Abolish the family to abolish capitalism – They never stop. If we abolish the family, we can end capitalism. This makes no sense. We all just end up as peons for big capitalism to use and abuse. This is a hack article and you can tell right from the first paragraph, “Radical queer politics in the 1960s and ’70s added to their critique of the bourgeois family when activists challenged the heteronormativity of familial relations. That demand, however, has since almost completely vanished from the leftist imaginary.” Sure, if there is one thing that has stopped since the ’70s, it is the challenge to familial relations by the system.
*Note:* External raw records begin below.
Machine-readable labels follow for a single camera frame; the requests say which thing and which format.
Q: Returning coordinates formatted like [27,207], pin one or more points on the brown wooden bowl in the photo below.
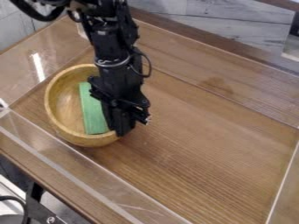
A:
[64,107]

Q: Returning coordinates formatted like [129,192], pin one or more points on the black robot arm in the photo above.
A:
[113,34]

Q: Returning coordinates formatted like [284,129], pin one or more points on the green rectangular block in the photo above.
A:
[94,119]

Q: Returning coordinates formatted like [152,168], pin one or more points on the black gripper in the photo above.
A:
[118,88]

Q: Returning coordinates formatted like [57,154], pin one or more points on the clear acrylic tray wall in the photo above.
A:
[214,161]

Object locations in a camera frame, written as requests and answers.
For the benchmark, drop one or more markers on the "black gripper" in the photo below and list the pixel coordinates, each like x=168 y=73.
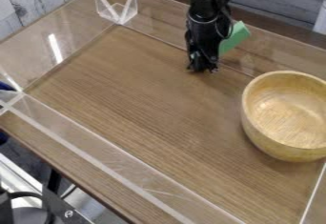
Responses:
x=204 y=35

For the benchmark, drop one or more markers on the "green rectangular block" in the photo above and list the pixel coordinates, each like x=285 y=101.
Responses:
x=239 y=34

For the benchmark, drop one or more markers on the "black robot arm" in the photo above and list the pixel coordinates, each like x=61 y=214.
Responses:
x=205 y=8

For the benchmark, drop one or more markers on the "light wooden bowl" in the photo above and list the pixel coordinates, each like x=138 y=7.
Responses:
x=283 y=115

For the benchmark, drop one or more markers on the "blue object at edge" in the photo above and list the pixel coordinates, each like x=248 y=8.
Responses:
x=6 y=94

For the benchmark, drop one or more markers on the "black table leg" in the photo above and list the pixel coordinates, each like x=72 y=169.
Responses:
x=53 y=182

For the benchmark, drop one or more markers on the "clear acrylic tray wall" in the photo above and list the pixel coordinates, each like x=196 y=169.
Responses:
x=144 y=134

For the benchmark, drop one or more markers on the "black metal bracket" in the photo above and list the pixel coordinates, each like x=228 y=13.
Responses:
x=61 y=212

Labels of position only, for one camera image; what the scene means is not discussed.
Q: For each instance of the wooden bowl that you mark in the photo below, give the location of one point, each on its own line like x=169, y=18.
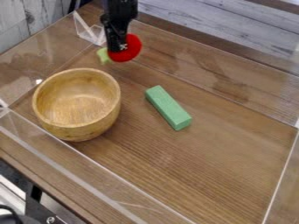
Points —
x=76, y=103

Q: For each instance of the red plush tomato green stem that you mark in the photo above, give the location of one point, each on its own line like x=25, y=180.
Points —
x=125, y=55

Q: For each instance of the black metal table bracket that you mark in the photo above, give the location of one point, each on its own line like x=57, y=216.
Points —
x=36, y=210

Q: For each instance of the clear acrylic tray walls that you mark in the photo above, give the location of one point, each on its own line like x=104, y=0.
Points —
x=224, y=171

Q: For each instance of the green rectangular block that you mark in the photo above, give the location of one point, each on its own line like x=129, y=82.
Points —
x=168, y=107

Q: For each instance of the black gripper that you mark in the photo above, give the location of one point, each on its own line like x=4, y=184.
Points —
x=119, y=13

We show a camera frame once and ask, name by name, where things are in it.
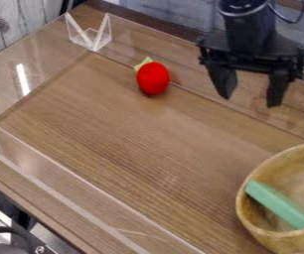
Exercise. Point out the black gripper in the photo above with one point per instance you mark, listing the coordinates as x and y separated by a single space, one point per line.
226 54

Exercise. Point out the brown wooden bowl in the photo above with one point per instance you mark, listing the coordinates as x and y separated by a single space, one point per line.
282 173

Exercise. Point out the green rectangular stick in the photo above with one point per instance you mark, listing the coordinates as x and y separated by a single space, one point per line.
277 203

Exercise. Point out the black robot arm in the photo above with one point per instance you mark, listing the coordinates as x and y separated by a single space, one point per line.
253 17

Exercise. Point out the red plush strawberry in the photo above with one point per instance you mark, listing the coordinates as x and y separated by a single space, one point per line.
152 77

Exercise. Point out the clear acrylic tray walls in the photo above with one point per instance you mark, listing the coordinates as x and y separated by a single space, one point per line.
132 173

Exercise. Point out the clear acrylic corner bracket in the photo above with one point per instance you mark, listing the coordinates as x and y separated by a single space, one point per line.
91 39

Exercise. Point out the black metal bracket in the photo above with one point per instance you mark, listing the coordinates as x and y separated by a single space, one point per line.
28 241

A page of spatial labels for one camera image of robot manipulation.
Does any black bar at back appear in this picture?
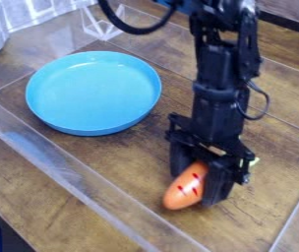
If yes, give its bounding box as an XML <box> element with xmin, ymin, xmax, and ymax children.
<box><xmin>260</xmin><ymin>11</ymin><xmax>299</xmax><ymax>32</ymax></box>

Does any clear acrylic barrier wall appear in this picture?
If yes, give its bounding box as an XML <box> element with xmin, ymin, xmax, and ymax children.
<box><xmin>0</xmin><ymin>12</ymin><xmax>299</xmax><ymax>252</ymax></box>

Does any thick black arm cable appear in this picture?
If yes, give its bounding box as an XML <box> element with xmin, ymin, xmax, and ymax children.
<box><xmin>97</xmin><ymin>0</ymin><xmax>180</xmax><ymax>36</ymax></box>

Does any blue round tray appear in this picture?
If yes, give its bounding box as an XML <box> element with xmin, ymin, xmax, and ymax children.
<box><xmin>27</xmin><ymin>51</ymin><xmax>162</xmax><ymax>136</ymax></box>

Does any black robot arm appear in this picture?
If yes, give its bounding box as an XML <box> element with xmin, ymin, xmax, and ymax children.
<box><xmin>168</xmin><ymin>0</ymin><xmax>263</xmax><ymax>207</ymax></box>

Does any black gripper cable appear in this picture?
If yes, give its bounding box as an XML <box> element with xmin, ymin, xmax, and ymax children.
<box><xmin>236</xmin><ymin>80</ymin><xmax>272</xmax><ymax>122</ymax></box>

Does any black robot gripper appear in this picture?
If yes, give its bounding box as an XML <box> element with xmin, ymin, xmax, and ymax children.
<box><xmin>166</xmin><ymin>83</ymin><xmax>256</xmax><ymax>207</ymax></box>

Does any orange toy carrot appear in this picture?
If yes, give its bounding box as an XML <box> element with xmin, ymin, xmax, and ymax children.
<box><xmin>164</xmin><ymin>160</ymin><xmax>209</xmax><ymax>210</ymax></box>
Bad Science, Again – A very delicate tightrope walk is done here. First, genetic science was bad, but new genetic research is being done that is good now (it disproved the initial science). Second, academia wasted years and millions, but do not doubt science. Third, do not extrapolate this to global warming which has a broad consensus that it is true (enforced by blacklisting and grant bribery). This is good for how it describes the way academic research quickly creates a system around any finding to generate more money for academia.
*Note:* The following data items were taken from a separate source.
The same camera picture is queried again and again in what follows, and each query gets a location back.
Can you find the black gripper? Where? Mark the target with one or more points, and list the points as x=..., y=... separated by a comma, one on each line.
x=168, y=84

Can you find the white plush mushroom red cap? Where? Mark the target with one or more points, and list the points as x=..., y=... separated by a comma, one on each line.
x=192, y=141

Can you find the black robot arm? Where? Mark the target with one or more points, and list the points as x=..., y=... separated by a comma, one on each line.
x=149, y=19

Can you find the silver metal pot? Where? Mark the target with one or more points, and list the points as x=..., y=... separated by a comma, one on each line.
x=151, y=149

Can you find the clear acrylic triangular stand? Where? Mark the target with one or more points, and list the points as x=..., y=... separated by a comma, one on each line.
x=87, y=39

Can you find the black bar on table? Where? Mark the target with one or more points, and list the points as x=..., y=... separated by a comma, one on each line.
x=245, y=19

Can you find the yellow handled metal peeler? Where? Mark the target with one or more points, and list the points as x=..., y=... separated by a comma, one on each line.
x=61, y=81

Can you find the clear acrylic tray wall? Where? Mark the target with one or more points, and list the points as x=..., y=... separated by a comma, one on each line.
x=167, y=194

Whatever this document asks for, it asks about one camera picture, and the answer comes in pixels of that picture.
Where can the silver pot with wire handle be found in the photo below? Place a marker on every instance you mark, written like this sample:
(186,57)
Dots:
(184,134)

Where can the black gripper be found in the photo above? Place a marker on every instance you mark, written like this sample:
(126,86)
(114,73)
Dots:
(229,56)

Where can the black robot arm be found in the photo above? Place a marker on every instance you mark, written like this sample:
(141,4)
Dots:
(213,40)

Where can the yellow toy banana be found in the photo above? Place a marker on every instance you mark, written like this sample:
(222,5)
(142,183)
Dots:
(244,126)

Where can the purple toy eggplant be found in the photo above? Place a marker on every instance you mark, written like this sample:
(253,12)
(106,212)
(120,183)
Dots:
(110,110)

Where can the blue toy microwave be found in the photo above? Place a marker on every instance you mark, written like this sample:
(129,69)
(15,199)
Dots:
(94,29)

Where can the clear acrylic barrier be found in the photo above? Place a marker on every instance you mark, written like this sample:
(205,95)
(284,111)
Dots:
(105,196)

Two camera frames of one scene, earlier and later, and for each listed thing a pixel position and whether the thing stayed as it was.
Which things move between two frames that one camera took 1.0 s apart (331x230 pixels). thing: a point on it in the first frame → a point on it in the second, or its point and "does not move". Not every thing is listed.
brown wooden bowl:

Thierry Baudet Reviews Houellbecq – The new right wing Dutch phenom reviews Houellebecq’s newest novel and Houellebecq’s view of Western Civilization. This is well worth your time. Baudet hammers home the point that we are miserable because we are free. He has an entire section on feminism and women’s liberation that no American politician would dare write today.

3 Comments Add yours

  1. eoin1933 says:

    My loathing for Boomers has no limit, I suppose part of this is because I knew many of my GI generation relatives and neighbors. The last of the Dignified Americans. The millennials and zoomers may not have that, all they’ve ever known are a Bunch of shitty old fuckers on Harleys playing Margaritaville and popping Cymbalta and viagra.
    To put things into perspective, the Vietnam war ended in 1973 and they got their memorial in 1982 and it was built before the WW2 memorial and the Korean War memorial.
    The kicker to me is those same anti war hippy faggots who endlessly bitched and complained about Vietnam and the veterans who claimed they got a bad deal being sent to “Fuckin’ Nam man…Nam” had no problem sending their kids and grandkids to useless desert wars.
    When I got back from Iraq only a couple of my boomer relatives talked to me about the war, the rest didn’t want the truth, they wanted the CNN version.
    Fuckin Boomers Man…Fuckin Boomers

    Like

  2. Jlchristophe says:

    “the heteronormativity of familial relations”
    A phrase surely coined (engineered, socially) in academia, grasping for pseudo-intellectualist respect. Preening queer feathers for rhetoric prizes, seeking semantic adoption by radical leftist professors. Stigmatization from up on high via post-rationalized and agendized language… And yet, tweren’t for “heteronormative familial relations”, would any one of us even EXIST, conceived of a heteronormative conjugation, raised and reared in some semblance of a familial structure until maturity?!

    Also, as a former drug user and former Facebook user, that feeling of personal wrong-doing and self-detriment were shared by both digressions–at least the drugs were exciting, self-revelatory without all the outward conceit and vanity. Ugh, FB is an utter drain and waste upon society writ large, an ever-increasing hall of mirrors embedded in an endlessly putrifying cesspool.